The play takes its time to set up a forgery plot but moves swiftly thereafter. Swiftly and sometimes erratically, that is, as Livia immediately forgives Ruley for the transgression that inspired her to create the mural. She just as quickly decides to leave him because she thinks he's focused only on his art, not on her.

Some aspects of the play are puzzling. Livia's hasty decision feels forced since Ruley's approach to life comes off as more bohemian than obsessive. The setup for the couple's post-fame fraud is a bit illogical. And it seems there'd be more political commentary. For example, the defacement of the abortion clinic turns out to be an accident of sorts, not a statement about rights, morals or ideologies.

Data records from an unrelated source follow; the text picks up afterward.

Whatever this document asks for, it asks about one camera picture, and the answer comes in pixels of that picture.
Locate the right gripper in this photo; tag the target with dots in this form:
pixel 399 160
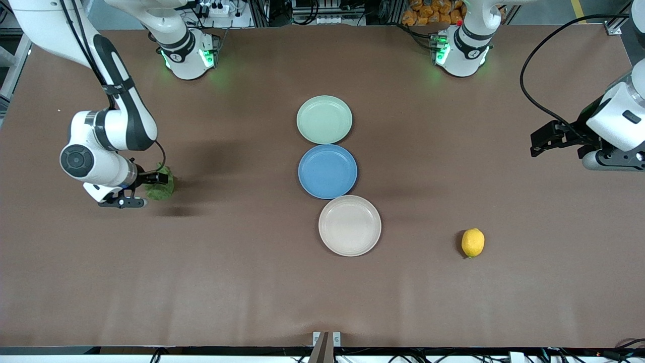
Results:
pixel 144 178

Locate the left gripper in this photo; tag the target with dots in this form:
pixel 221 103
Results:
pixel 576 135

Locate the green lettuce leaf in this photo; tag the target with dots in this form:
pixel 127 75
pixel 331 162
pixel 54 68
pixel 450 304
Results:
pixel 161 191

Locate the yellow lemon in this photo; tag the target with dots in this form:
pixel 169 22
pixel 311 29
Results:
pixel 473 243

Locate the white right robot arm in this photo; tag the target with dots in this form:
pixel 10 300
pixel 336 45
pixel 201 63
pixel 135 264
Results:
pixel 126 126

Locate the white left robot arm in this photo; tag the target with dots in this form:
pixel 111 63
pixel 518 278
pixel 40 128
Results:
pixel 466 50

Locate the blue round plate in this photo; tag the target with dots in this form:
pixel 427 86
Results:
pixel 327 171

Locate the light green round plate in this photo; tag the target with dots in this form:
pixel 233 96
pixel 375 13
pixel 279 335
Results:
pixel 324 120

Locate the white power strip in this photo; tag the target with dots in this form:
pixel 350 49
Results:
pixel 216 9

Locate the bag of orange snacks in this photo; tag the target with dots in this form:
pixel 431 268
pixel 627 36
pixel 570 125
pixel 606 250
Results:
pixel 423 12

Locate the beige round plate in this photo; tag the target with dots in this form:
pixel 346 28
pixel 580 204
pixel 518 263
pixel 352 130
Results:
pixel 349 226

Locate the aluminium frame profile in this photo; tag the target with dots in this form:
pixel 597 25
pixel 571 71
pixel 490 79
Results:
pixel 15 60

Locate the metal bracket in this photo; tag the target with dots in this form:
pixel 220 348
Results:
pixel 325 348

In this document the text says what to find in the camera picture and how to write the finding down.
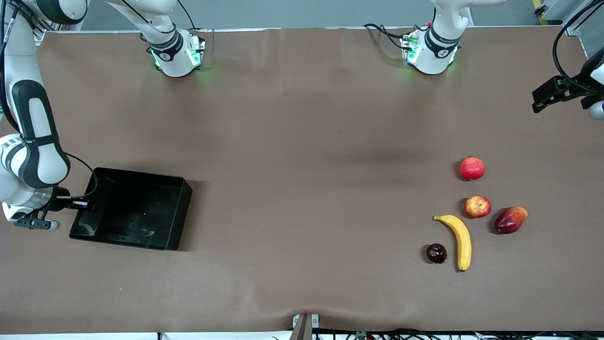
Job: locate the dark purple mangosteen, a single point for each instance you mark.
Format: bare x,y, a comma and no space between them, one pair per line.
436,253

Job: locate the red orange mango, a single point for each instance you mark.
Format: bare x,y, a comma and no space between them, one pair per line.
510,220

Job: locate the brown table cover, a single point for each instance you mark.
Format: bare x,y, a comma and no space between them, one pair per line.
283,189

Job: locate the grey table edge bracket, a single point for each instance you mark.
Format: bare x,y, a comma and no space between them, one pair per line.
302,330

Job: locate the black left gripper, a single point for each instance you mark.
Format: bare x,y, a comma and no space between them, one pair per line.
570,89

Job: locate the black plastic tray box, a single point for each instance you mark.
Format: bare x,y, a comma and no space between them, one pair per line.
132,212

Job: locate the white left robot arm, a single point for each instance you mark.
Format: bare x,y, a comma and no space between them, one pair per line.
432,61

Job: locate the red pomegranate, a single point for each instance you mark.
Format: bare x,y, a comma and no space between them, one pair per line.
472,169

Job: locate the red yellow apple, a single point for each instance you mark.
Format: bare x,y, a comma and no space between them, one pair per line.
477,207

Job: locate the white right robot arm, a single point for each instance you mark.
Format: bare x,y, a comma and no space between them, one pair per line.
172,61

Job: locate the yellow banana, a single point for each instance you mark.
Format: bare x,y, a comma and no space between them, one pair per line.
462,241

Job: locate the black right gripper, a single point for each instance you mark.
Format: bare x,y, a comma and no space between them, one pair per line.
60,198

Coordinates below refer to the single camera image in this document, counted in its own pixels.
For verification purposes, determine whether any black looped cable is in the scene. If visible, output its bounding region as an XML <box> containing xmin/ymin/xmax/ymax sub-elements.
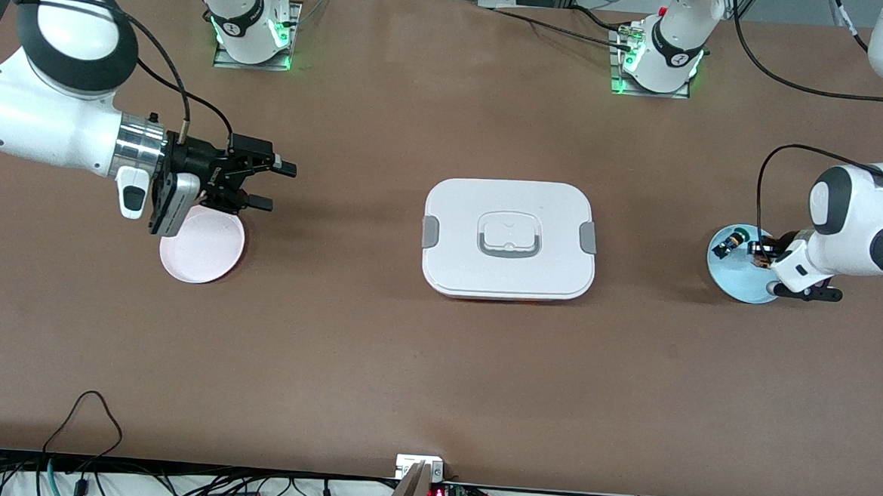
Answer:
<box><xmin>42</xmin><ymin>387</ymin><xmax>126</xmax><ymax>463</ymax></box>

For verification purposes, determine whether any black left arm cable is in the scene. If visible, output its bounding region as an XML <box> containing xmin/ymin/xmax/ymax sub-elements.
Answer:
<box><xmin>719</xmin><ymin>0</ymin><xmax>883</xmax><ymax>260</ymax></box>

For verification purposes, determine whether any white lidded box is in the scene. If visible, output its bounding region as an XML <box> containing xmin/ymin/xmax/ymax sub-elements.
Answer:
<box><xmin>419</xmin><ymin>175</ymin><xmax>601</xmax><ymax>307</ymax></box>

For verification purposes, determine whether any light blue round plate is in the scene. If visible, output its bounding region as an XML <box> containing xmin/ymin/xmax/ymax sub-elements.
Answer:
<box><xmin>704</xmin><ymin>222</ymin><xmax>788</xmax><ymax>306</ymax></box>

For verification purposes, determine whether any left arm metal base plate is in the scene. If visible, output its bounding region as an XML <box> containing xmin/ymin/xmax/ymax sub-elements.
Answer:
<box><xmin>607</xmin><ymin>26</ymin><xmax>695</xmax><ymax>101</ymax></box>

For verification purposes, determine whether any black base cable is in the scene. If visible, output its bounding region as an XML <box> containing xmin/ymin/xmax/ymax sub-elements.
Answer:
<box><xmin>488</xmin><ymin>2</ymin><xmax>640</xmax><ymax>54</ymax></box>

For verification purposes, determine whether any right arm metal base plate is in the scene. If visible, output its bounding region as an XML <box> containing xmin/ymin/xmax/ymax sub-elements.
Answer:
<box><xmin>211</xmin><ymin>0</ymin><xmax>302</xmax><ymax>72</ymax></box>

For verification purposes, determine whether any pink round plate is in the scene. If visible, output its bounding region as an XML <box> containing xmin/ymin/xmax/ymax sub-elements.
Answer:
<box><xmin>157</xmin><ymin>203</ymin><xmax>248</xmax><ymax>287</ymax></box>

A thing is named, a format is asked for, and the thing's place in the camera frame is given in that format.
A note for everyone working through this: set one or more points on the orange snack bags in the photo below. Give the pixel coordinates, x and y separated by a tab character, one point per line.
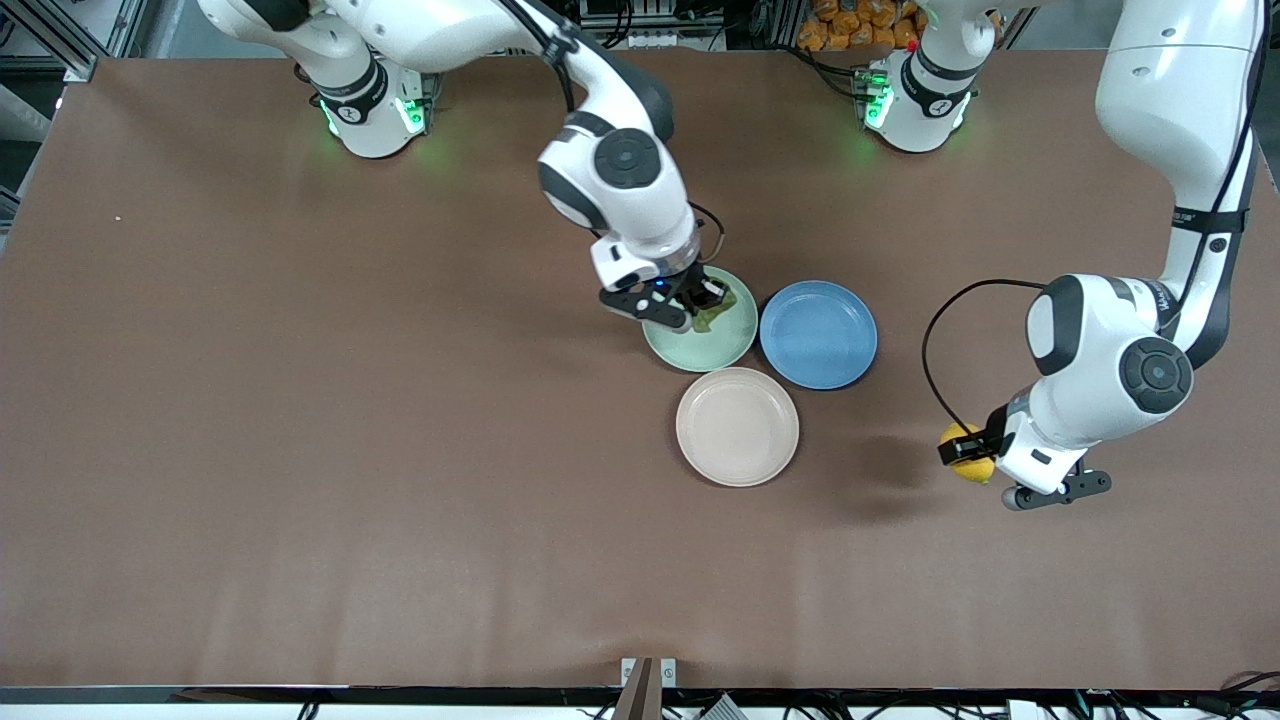
860	25

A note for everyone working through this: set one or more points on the yellow lemon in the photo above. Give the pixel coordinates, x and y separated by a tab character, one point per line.
975	472

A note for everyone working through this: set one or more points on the blue plate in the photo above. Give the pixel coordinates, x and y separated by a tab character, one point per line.
818	334

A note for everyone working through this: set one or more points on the green lettuce leaf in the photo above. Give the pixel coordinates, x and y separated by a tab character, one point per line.
720	312

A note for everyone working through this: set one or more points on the beige plate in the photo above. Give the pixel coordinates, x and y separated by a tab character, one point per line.
737	427

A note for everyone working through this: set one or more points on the aluminium frame profile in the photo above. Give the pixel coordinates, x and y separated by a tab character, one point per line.
70	35

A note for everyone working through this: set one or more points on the metal table edge bracket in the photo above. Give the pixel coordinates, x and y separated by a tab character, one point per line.
647	685

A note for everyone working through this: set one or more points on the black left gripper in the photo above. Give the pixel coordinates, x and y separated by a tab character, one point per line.
967	444

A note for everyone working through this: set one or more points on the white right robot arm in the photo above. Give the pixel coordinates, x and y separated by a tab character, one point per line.
620	190

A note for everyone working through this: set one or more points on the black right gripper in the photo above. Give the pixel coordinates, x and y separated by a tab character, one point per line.
694	289

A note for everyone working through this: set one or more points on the light green plate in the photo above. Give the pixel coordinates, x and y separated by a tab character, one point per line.
715	345

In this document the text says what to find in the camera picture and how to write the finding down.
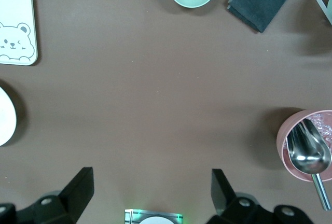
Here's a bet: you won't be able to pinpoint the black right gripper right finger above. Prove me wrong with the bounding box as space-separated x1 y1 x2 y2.
206 169 314 224

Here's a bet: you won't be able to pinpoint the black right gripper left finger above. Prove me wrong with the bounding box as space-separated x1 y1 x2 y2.
0 166 94 224

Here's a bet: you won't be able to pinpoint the white round plate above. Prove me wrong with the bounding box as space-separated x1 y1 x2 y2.
0 86 18 147

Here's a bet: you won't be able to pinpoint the pink bowl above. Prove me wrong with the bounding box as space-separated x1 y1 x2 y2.
276 109 332 183

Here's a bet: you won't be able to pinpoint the steel scoop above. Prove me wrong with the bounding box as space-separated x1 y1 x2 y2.
286 119 332 211

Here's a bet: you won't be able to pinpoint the clear ice pieces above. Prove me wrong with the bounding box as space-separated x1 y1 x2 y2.
310 114 332 148

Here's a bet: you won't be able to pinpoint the dark grey folded cloth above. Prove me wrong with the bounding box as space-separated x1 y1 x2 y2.
227 0 298 34

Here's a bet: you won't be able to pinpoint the cream bear print tray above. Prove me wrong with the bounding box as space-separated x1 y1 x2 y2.
0 0 39 66

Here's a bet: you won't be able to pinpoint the pale green cup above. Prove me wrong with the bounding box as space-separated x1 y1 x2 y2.
325 0 332 25

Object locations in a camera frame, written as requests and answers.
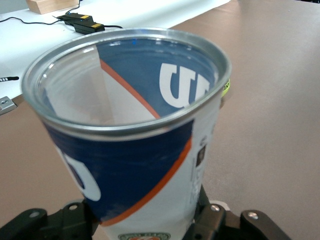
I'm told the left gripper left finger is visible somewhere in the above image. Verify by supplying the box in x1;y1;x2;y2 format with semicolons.
0;201;106;240

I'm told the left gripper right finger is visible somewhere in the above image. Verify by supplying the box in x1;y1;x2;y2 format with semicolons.
189;186;293;240

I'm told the white blue tennis ball can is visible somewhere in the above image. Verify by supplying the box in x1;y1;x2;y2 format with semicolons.
20;26;233;240

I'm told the yellow tennis ball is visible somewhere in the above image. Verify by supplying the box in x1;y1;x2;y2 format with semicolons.
221;78;231;98

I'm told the light wooden block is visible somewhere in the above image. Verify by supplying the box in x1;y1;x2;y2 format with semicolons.
25;0;79;15

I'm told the grey metal table bracket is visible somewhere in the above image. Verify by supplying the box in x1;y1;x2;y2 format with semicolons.
0;96;18;116

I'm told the thin black adapter cable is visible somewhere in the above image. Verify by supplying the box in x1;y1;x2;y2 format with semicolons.
0;16;66;26

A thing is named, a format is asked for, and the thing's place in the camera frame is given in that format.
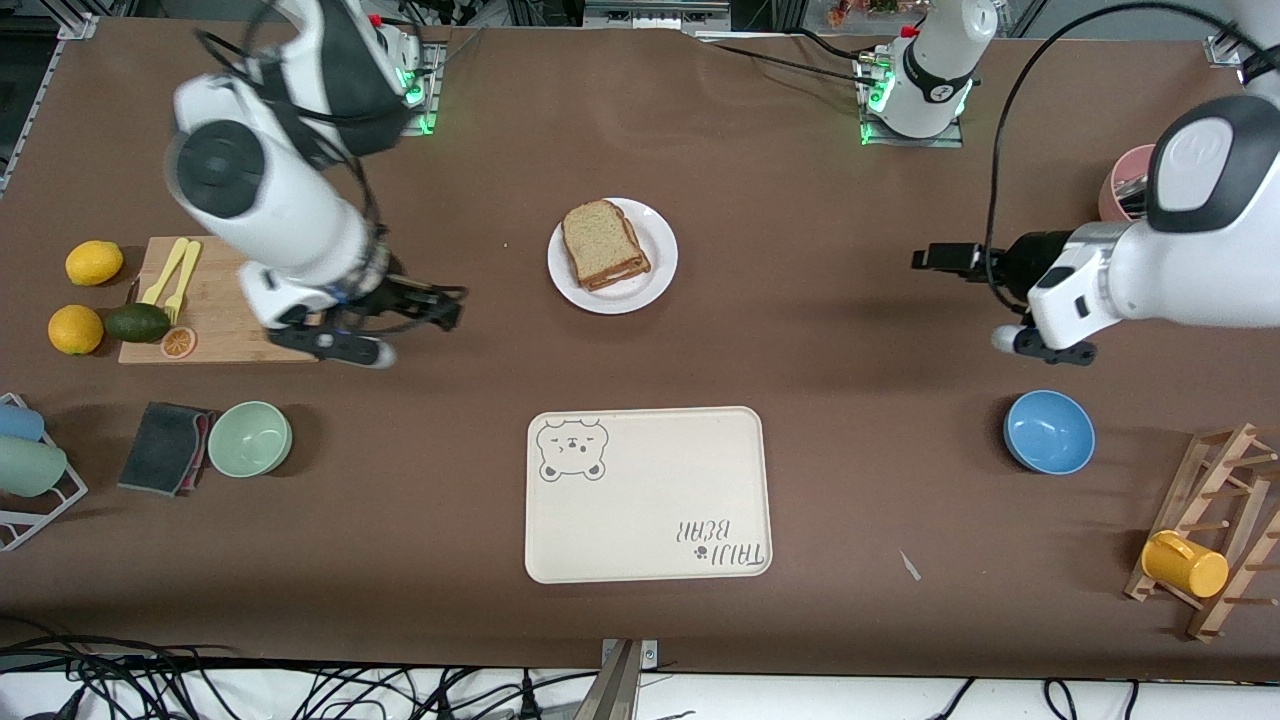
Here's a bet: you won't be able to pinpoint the yellow plastic fork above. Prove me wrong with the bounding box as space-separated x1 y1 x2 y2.
163 240 203 326

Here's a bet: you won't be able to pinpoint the tangled black floor cables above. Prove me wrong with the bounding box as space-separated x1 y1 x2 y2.
0 620 601 720

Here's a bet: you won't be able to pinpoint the bread slice under egg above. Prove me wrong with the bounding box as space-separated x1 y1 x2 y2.
583 248 652 292

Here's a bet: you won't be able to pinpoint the plain brown bread slice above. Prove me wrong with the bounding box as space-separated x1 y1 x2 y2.
562 200 642 283

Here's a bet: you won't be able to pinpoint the blue bowl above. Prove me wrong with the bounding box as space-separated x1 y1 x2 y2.
1003 390 1096 475

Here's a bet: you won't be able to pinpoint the pale green bowl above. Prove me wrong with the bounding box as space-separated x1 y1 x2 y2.
207 401 294 478

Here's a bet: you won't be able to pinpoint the pale green cup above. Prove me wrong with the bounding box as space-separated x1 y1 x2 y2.
0 436 68 498

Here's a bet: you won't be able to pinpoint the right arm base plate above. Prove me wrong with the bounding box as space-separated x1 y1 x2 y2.
398 40 443 136

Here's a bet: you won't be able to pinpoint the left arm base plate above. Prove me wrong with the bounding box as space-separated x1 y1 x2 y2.
858 50 966 149

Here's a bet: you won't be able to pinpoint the white wire cup rack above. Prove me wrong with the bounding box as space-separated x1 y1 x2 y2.
0 393 89 553

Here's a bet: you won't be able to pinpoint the white round plate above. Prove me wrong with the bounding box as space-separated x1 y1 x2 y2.
547 197 679 316

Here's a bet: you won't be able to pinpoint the yellow mug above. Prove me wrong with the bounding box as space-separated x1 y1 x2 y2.
1141 530 1229 599

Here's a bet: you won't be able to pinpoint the black table power cable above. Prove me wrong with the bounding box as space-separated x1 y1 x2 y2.
697 40 873 89
790 27 876 66

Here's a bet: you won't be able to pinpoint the bamboo cutting board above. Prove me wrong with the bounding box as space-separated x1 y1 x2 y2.
118 234 339 365

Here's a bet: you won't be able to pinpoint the grey folded cloth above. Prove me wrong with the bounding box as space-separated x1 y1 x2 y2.
118 402 216 497

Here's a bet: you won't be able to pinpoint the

The play has an interesting trio of relationships at its center. It also has solid performances and engaging commentary on fame and profit versus artistic integrity. Madison playwright Kurt McGinnis Brown has an ear for dry, understated dialogue. As a cop and a news personality, local character actors Don Dexter and Joe Lutz steal their scenes with the play's few out-and-out jokes. Even the brash Smooch drops some wry commentary into the story. In other words, there's plenty that should make the play a success.

Unfortunately, Not the Artist doesn't quite hit the mark. So much time is devoted to the high-concept premise that thoughts on gender and class get cut out. The core relationship belongs to Ruley and Livia, yet their woes and reconciliations are limited to a few scenes. This leaves some key questions unanswered, like why Livia is forgiving one moment and irate the next. While the play hammers on the romantic notion that the artist should overcome selfishness for love, it falls apart because it doesn't pay enough attention to its own partner, the audience.